In peacetime, this work might not have much urgency. But the US military is chest-deep in a pair of nasty counterinsurgencies. Fighting this kind of war requires huge numbers of troops, none more important than the so-called “strategic corporal” — the average infantryman on patrol. The Bush administration wants to increase the overall size of combat forces by 92,000 people over the next five years.
The problem is, the military is already struggling to meet current recruiting goals. After the terrorist attacks of September 11, Congress authorized a temporary, 30,000-troop increase in the Army; the service still has 7,000 slots left to fill. Up to 12 percent of the military’s recruits can now come from the lowest admissible pool of applicants, “Category IV.” (In the 1980s and 1990s, it was 2 percent.) The maximum age for new privates has been raised from 35 to 42. Last year, 8,000 recruits got waivers for past drug use and criminal histories. Drill sergeants have been told to back off the trainees — and even allow them to do push-ups on their knees.
Those same grunts will need to pull 24-hour patrols in Iraq’s Venutian heat. Intel officers must cope with a cascade of data from sensors, drones, and informants. Rangers go on weeklong chases in the bitterly cold Hindu Kush. Everyone, in other words, has to perform at their peak.
Which brings me back to Stanford. Heller and Grahn are developing a new version of the Glove: one that fits less like a coffeepot and more like, well, a glove. And it’ll have some added functionality. Those assemblies of radiator veins in our extremities don’t just release heat — they can collect it, too, and use it to warm the rest of the body. In a green and orange tent on a balcony outside their lab, I strip down to a bathing suit to test their theory.
Next to me is a gray tub filled with 150 gallons of water, into which Vinh Cao, the pull-up–happy lab technician, dumps 30 pounds of shaved ice. It’ll take just 10 minutes or so, he says, to get the water down to 60 degrees Fahrenheit. I wait, shivering slightly in the wind.
Then, eyelids squeezed tight, I step into the water. It stings, horribly. I yip in pain. My shoulder and neck muscles clench like fists and brace to fight the elements. I exhale once, twice. I lean on my forearms and lower myself in. Deep, low-toned breaths rush out from the deepest part of my lungs. Water splashes as my biceps and legs start to twitch. “Y’know, we can cut this short,” Grahn says. After seven minutes, my fingers have turned white, and the nails have settled into a dull purple. I touch my hands to my face. It’s like being caressed by a corpse. “You’ve shut off the blood flow to these vascular structures,” Grahn explains. “Standard suite of responses.”
That’s moderately comforting. So is the fact that I’m now totally numb. For the first time, I notice three little yellow duckies bobbing in my Arctic tub. Over the next 45 minutes, Grahn talks — about the scars on his nose and cheek that he got playing center in the old Western Hockey League, about his days driving Sno-Cats at Mount Hood Meadows Ski Resort in Oregon, about the Glove’s trials at the marines’ mountain warfare training center.

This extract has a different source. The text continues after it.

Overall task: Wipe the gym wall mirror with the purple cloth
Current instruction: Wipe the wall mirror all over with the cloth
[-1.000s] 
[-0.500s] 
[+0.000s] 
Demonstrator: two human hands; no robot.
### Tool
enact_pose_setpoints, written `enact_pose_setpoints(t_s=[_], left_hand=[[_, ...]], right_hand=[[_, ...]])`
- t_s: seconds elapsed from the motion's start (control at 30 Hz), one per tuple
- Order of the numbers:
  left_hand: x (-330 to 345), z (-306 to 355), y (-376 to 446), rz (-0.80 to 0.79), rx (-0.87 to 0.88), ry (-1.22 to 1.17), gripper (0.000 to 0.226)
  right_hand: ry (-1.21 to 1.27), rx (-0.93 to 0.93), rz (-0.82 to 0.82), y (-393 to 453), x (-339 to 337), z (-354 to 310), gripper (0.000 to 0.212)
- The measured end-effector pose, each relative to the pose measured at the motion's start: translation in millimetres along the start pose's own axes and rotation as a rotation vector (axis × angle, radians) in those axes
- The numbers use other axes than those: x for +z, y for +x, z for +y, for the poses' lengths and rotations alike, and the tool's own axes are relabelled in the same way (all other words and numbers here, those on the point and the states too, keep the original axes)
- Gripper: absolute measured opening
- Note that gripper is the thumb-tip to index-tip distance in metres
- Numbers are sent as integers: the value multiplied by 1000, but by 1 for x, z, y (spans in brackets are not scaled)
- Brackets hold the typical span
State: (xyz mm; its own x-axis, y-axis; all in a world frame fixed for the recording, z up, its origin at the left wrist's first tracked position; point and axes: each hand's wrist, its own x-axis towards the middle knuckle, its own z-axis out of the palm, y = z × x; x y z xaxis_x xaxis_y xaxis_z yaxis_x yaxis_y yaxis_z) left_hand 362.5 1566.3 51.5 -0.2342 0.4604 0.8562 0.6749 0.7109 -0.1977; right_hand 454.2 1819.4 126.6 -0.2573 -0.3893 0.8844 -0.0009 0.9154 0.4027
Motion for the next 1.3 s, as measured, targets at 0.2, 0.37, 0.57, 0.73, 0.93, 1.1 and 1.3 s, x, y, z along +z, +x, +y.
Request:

But his stories get harder and harder to follow. I’ve started shivering again — all across my legs and chest, muscles pulse to a manic rhythm. And then I start having tremors. My thighs jackknife to my chest, unbidden. I moan, and darkness closes in from the edges of my vision.
Then, just like on the treadmill, Grahn takes my wrist. He slips each of my hands into a modified Glove prototype. This time, the metal hemispheres inside are hot to the touch — 113 degrees. After two minutes, I can think again. The tent comes back into focus. “You can stay this way indefinitely now. You’re at a thermal equilibrium; the heat going into these two hands is equivalent to what’s going out of the rest of you,” Grahn says. “Now you’re uncomfortable again — merely uncomfortable. That’s a huge difference when you’re talking about survival.” The water is still bitter, of course. But now I can take it.